Statement of the Case
 Charles O'Keefe (“O'Keefe”) appeals the Indiana Worker's Compensation Board's (“Board”) denial of his claim for worker's compensation benefits for a work-related injury. The Board concluded that O'Keefe was excluded from receiving worker's compensation benefits under the Worker's Compensation Act (“WCA”) because he was working as a farm or agricultural employee when he was injured, and “farm and agricultural employees” are exempt from the Act. On appeal, O'Keefe argues that, although he worked for a farm, he primarily drove a semi-truck and, therefore, did not qualify as a farm or agricultural employee.

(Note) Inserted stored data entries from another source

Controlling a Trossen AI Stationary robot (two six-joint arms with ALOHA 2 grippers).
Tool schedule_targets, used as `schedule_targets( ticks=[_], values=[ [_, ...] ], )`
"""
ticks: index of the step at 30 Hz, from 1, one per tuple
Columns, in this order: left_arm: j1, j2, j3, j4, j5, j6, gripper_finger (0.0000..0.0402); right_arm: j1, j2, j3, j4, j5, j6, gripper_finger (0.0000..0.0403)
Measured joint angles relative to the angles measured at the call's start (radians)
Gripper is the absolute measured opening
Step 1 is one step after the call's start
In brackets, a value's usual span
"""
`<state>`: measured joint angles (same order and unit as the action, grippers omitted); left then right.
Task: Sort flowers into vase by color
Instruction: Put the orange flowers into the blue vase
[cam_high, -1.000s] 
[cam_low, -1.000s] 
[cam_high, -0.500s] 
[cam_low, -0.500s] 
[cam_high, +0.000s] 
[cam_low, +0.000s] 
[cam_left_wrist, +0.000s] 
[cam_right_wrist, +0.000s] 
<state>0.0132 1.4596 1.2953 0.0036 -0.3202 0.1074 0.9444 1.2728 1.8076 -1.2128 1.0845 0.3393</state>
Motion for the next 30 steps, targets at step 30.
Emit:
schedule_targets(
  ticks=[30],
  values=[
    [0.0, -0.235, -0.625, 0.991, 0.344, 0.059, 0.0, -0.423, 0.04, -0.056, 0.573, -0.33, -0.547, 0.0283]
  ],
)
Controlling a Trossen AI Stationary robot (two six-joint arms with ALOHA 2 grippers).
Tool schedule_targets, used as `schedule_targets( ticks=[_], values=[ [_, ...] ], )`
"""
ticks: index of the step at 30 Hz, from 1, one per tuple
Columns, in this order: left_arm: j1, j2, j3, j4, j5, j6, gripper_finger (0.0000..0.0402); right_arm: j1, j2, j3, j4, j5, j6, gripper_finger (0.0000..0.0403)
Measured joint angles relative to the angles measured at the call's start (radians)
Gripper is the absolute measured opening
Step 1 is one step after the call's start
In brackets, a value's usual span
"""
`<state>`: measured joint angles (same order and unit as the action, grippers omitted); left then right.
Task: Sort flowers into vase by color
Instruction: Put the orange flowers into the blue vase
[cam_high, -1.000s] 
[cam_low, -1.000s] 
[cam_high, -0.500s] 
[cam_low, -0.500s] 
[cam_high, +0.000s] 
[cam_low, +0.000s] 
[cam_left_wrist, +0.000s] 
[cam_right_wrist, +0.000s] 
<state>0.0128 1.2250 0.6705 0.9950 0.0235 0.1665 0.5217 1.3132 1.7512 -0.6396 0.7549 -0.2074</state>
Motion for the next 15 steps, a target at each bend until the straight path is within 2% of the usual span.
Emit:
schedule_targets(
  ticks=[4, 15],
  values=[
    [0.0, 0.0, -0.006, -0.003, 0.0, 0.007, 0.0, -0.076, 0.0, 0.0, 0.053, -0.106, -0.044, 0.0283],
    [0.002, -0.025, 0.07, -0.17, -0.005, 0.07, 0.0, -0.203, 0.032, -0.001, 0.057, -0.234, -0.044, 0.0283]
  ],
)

We conclude that, even though O'Keefe drove a semi-truck, his work was agricultural in character. Accordingly, we affirm the Board's decision.
 We affirm.
Whether the Board erred in determining that O'Keefe qualified as a farm or agricultural employee for purposes of the Worker's Compensation Act.

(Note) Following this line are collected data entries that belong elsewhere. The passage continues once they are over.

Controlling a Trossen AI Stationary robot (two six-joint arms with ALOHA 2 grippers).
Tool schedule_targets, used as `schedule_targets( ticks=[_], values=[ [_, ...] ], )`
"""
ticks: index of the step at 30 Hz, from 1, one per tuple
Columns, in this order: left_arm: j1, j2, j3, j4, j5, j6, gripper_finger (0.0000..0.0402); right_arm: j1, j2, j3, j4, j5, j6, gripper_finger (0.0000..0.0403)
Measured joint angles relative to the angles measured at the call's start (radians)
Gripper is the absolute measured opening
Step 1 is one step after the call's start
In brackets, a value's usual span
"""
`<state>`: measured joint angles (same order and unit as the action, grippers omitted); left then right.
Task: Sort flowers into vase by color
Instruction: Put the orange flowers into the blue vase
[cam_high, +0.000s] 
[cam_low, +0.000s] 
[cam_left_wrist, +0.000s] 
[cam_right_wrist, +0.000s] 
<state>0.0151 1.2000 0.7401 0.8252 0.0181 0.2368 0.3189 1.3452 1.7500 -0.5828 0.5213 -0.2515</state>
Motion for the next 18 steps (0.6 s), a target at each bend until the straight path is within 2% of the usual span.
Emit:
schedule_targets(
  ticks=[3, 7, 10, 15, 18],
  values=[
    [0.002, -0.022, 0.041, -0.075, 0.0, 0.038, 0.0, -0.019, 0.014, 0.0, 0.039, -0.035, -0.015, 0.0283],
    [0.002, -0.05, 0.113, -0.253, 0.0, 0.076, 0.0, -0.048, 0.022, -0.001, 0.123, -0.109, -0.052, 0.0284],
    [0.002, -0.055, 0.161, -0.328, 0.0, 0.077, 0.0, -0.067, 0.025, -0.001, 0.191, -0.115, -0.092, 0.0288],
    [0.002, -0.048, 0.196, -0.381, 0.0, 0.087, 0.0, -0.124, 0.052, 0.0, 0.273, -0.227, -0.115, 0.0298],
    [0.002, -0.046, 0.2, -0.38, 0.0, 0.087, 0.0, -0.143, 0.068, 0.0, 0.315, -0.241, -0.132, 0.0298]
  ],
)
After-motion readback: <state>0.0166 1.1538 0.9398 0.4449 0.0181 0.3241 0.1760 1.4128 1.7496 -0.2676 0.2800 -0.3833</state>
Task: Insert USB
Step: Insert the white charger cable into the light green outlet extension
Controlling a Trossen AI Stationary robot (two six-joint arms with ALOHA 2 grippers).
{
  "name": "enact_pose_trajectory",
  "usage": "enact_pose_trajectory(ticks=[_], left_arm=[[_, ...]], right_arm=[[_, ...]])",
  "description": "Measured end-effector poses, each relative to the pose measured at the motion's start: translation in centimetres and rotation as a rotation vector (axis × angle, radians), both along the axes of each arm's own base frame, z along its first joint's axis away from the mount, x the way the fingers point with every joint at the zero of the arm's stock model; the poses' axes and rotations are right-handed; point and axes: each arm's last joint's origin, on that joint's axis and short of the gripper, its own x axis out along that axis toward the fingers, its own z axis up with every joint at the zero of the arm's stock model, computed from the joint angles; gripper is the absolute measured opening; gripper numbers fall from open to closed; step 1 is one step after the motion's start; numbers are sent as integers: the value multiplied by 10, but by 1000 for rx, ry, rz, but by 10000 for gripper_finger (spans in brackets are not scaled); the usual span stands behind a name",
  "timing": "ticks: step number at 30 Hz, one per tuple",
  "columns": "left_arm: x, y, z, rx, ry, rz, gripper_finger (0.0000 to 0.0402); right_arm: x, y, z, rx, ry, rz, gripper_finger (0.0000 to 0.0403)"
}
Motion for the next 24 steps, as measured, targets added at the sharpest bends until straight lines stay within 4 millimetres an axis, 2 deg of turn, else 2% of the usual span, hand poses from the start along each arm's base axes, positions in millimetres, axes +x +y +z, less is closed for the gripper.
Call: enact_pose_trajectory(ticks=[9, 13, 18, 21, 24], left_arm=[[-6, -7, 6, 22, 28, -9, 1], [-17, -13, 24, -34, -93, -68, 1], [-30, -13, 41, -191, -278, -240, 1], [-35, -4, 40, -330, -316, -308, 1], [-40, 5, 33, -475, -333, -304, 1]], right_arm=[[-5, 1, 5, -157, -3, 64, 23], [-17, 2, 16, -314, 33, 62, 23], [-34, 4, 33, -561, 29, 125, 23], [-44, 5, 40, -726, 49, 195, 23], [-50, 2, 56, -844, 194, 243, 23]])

 Top Notch Farms, Inc. (“Top Notch”) is a partnership between three brothers engaged in farming corn and soybeans in White and Jasper counties. In 2013, O'Keefe was looking for a job when he heard that Top Notch was hiring. Brandon Wuethrich, one of the Top Notch partners, told O'Keefe that Top Notch would hire him as a full-time employee if he were “willing to do other jobs other than just driving truck.” (Appellant's App. Vol. 2 at 20). O'Keefe responded, “I guess I'm willing to do whatever because I need a job.” He then began to work for Top Notch on August 27, 2013. (Appellant's App. Vol. 2 at 20).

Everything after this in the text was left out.